Spot instances and recovering from shutdown
Spot (or preemptible) instances reduce compute cost while giving access to powerful hardware, but the cloud provider can reclaim the instance at any time and disrupt the workload. The selector configuration varies by cloud provider.
When the instance is reclaimed, the pods are evicted. See Recovering from eviction for how the operators restart them automatically.
Requesting a spot instance
AWS EKS and Azure AKS
Spot capacity is requested from the manifest:
spec:
types:
worker:
resources:
extraSelectors:
karpenter.sh/capacity-type: spot
By default, experiments request karpenter.sh/capacity-type: on-demand.
GCP GKE
On GKE, both a node selector and a toleration are required:
spec:
types:
worker:
resources:
extraSelectors:
cloud.google.com/gke-spot: "true"
cloud.google.com/gke-provisioning: spot
extraTolerations:
- key: "cloud.google.com/gke-spot"
operator: "Equal"
value: "true"
effect: "NoSchedule"
Checkpointing
When using spot instances, the most reliable way to preserve progress is to periodically save checkpoints to an external storage backend (such as an AIchor S3 bucket). On startup, the training code should detect and resume from the latest available checkpoint, ensuring reliable training on spot instances.
Graceful termination
A spot reclaim leaves only a short window before the pod is force-killed.

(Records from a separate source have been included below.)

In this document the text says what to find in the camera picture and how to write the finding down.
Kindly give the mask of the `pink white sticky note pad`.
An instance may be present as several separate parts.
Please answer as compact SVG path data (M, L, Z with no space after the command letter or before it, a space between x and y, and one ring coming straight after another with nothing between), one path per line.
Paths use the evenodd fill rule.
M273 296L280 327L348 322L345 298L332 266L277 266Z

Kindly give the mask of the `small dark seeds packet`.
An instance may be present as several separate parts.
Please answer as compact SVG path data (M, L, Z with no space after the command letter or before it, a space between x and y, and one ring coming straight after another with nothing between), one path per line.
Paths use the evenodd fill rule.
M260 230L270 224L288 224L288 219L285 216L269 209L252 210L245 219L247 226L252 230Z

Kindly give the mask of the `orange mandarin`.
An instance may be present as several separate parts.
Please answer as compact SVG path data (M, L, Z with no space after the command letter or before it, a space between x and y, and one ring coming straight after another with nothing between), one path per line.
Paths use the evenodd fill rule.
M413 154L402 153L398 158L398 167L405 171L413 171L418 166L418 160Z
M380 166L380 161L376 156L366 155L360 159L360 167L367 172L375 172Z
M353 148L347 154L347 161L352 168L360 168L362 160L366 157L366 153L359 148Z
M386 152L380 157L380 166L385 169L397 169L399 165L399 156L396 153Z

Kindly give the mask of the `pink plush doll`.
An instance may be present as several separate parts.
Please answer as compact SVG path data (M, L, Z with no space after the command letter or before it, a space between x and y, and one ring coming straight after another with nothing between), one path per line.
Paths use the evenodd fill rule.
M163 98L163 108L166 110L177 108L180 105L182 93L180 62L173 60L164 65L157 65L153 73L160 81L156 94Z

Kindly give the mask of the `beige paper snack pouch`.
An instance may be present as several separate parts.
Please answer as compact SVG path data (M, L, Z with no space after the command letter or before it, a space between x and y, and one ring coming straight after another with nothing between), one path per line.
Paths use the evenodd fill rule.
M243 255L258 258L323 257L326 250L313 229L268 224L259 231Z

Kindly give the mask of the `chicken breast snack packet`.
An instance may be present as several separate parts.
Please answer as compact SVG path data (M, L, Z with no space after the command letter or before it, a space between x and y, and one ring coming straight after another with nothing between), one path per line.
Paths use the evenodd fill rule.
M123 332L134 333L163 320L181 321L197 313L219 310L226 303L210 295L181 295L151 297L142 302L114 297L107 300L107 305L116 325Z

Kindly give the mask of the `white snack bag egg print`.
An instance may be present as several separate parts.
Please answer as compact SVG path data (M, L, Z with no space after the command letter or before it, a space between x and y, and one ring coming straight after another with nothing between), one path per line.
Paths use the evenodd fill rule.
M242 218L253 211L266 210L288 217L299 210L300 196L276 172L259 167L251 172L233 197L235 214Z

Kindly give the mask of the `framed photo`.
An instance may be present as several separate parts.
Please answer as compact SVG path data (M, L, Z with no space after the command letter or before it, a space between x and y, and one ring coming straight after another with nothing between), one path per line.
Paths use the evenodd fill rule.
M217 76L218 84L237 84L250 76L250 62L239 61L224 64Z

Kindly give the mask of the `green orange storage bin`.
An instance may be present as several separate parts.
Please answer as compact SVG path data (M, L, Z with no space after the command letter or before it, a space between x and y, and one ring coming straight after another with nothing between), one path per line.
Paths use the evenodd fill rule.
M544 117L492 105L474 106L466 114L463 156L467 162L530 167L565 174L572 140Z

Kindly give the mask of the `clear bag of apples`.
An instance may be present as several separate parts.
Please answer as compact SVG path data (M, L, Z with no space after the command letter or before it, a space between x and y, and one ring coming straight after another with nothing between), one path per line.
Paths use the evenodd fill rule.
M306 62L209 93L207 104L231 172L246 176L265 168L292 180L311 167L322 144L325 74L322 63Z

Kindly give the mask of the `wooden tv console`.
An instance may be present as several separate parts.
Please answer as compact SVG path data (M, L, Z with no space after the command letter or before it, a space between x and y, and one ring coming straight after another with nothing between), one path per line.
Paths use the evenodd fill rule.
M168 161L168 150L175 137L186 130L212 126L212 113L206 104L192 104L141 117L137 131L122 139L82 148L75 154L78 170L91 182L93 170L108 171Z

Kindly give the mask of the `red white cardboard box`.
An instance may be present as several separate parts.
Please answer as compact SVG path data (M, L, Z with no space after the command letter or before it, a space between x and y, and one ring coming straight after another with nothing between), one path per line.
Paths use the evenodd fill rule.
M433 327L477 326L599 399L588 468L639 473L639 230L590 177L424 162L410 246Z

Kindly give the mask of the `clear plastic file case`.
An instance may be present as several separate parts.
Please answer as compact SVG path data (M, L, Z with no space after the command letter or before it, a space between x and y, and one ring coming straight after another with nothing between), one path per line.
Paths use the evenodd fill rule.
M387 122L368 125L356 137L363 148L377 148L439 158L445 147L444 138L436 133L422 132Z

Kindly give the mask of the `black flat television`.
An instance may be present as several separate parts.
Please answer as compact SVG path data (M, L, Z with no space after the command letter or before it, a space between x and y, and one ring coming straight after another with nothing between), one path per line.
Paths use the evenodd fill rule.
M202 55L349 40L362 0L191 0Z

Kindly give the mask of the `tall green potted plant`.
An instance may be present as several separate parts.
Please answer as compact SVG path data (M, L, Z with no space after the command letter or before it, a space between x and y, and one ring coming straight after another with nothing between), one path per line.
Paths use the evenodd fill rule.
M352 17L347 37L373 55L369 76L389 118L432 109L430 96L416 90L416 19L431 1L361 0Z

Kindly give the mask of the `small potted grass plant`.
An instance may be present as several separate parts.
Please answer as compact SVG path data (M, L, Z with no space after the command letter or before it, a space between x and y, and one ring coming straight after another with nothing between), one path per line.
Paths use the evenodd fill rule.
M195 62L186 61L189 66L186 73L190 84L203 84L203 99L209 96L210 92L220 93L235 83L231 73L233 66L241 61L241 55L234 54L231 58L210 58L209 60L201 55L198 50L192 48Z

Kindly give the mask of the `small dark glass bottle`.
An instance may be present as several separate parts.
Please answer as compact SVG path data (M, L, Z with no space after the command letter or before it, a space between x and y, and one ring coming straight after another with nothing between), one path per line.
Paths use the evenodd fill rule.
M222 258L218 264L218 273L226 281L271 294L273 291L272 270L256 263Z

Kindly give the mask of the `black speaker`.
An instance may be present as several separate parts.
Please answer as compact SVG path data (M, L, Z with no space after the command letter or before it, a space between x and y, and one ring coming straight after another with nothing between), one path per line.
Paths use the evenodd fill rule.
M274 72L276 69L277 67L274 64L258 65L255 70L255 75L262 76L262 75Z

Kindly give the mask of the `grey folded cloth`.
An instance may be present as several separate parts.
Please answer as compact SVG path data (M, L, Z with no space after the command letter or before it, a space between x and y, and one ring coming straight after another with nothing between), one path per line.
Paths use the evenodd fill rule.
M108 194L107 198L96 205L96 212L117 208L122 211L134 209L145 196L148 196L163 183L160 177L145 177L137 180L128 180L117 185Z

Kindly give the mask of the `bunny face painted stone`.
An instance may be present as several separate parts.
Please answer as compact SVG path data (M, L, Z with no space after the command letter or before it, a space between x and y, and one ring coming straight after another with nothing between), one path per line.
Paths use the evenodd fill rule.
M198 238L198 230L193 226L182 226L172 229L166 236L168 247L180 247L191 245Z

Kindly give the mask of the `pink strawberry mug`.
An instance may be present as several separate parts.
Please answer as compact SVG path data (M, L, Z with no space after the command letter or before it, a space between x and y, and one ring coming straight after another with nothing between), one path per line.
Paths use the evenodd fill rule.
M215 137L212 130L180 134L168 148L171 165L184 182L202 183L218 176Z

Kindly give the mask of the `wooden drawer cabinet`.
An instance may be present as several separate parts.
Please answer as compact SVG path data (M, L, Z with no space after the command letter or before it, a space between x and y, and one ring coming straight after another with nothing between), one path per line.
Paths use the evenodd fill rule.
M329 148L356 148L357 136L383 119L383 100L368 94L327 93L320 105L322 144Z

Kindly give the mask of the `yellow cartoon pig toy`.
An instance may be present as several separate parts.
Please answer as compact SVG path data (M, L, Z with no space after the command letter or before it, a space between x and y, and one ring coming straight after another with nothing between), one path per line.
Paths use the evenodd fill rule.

The gracefulTermination block in th AIchor manifest uses that window to run a command, most commonly a final checkpoint save, so progress made since the last periodic checkpoint is preserved.
The command is installed as a Kubernetes preStop hook: on termination (a spot reclaim, a cancel, or any pod deletion) it runs first, and the container receives SIGTERM only once it returns. Trapping signals inside the workload is therefore not required.
spec:
gracefulTermination:
shutdownCommand: ["python", "save_checkpoint.py"]
terminationGracePeriodSeconds: 60
When the block is present, both shutdownCommand and terminationGracePeriodSeconds are required, and the grace period must be greater than 0. When it is omitted, no shutdown command runs and Kubernetes applies its default grace period of 30 seconds.
Cloud providers give only a short interruption notice for spot instances (AWS, for example, offers around 120 seconds). On a reclaim the node is drained within that window, so a terminationGracePeriodSeconds larger than the provider's notice is not fully honoured. Keeping the shutdown command well within ~120 seconds lets checkpoints complete reliably. On a normal cancel or deletion the full grace period is honoured. For more information, consult the documentation of the relevant cloud provider.
See gracefulTermination in the manifest reference for the full field definitions.